[TRY IT]:
Find the word "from" in the listing. Copy out each line where it occurs.

"""

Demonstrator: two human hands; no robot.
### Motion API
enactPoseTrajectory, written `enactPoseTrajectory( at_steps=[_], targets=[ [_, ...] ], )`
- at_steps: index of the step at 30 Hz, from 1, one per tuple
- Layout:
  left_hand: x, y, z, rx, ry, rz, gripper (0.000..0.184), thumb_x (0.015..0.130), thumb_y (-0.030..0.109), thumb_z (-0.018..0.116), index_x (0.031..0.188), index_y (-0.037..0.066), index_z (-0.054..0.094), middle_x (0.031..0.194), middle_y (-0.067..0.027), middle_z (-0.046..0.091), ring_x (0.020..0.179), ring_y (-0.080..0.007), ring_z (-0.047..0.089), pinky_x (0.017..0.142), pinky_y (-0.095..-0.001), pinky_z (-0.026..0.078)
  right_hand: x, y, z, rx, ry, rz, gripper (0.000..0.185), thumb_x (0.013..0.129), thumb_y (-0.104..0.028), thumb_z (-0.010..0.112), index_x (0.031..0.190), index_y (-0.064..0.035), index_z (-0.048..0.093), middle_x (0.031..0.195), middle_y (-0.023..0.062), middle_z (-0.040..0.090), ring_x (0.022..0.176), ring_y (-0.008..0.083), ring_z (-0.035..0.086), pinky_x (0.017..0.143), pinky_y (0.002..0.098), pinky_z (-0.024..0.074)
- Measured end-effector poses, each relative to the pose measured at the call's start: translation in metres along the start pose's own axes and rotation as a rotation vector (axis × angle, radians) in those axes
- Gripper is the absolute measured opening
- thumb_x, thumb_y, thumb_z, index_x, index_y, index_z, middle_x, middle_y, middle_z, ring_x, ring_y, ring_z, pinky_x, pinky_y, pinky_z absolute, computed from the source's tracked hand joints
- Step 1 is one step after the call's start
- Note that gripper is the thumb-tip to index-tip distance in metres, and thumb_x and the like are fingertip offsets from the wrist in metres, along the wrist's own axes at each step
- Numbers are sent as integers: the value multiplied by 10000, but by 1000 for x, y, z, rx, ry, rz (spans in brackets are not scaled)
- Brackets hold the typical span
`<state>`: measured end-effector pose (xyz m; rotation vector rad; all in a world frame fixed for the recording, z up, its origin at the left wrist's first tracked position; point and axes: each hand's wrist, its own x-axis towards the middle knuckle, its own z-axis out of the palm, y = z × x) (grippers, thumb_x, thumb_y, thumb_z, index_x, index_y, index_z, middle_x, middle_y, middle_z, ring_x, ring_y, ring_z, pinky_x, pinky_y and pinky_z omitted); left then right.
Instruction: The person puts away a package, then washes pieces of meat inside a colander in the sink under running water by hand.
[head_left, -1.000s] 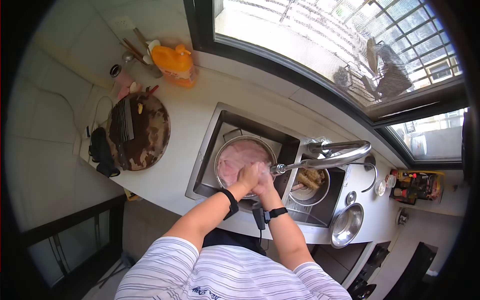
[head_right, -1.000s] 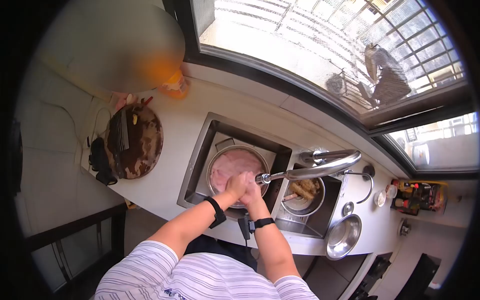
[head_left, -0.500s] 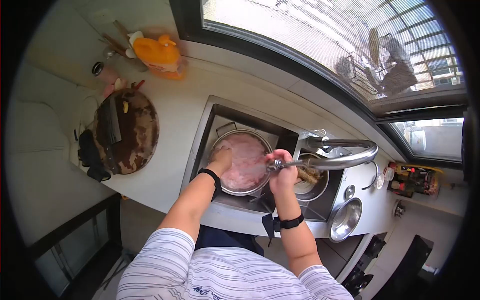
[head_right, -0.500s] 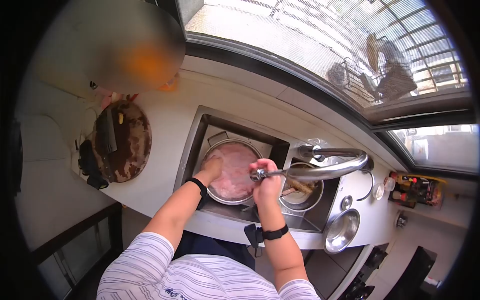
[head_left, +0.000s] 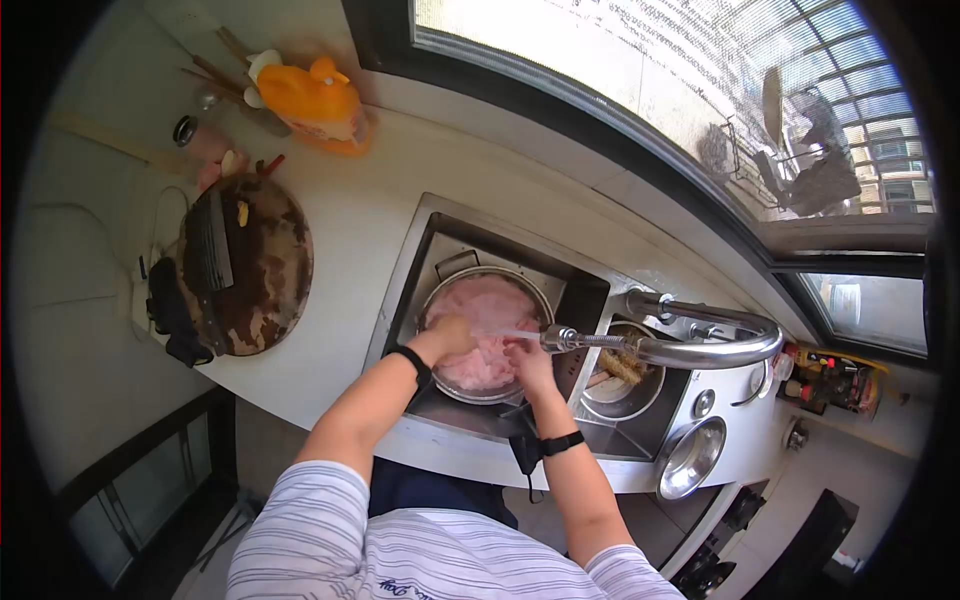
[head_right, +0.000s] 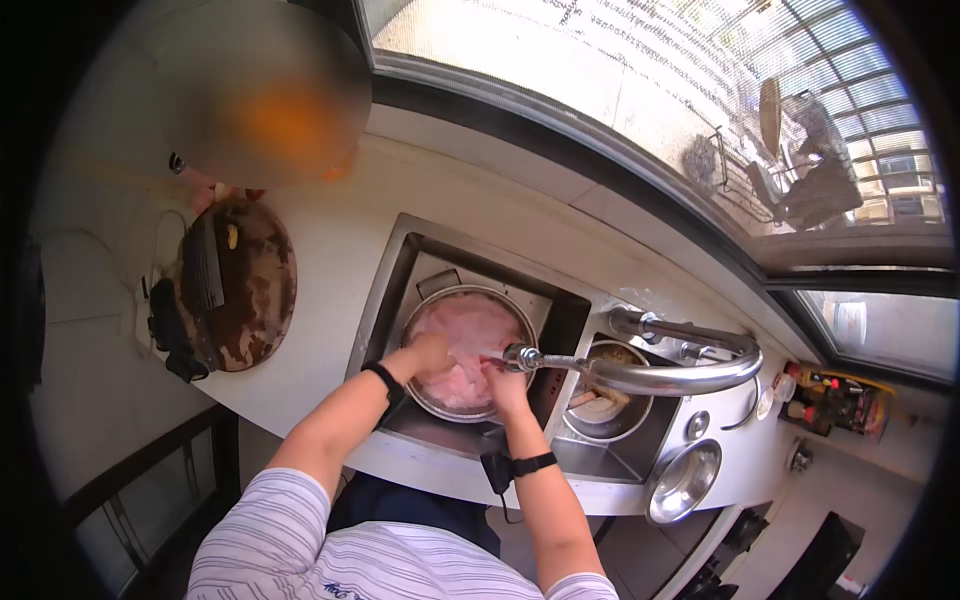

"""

[THE COMPLETED TASK]:
- at_steps: index of the step at 30 Hz, from 1, one per tuple
- thumb_x, thumb_y, thumb_z, index_x, index_y, index_z, middle_x, middle_y, middle_z, ring_x, ring_y, ring_z, pinky_x, pinky_y, pinky_z absolute, computed from the source's tracked hand joints
- Note that gripper is the thumb-tip to index-tip distance in metres, and thumb_x and the like are fingertip offsets from the wrist in metres, along the wrist's own axes at each step

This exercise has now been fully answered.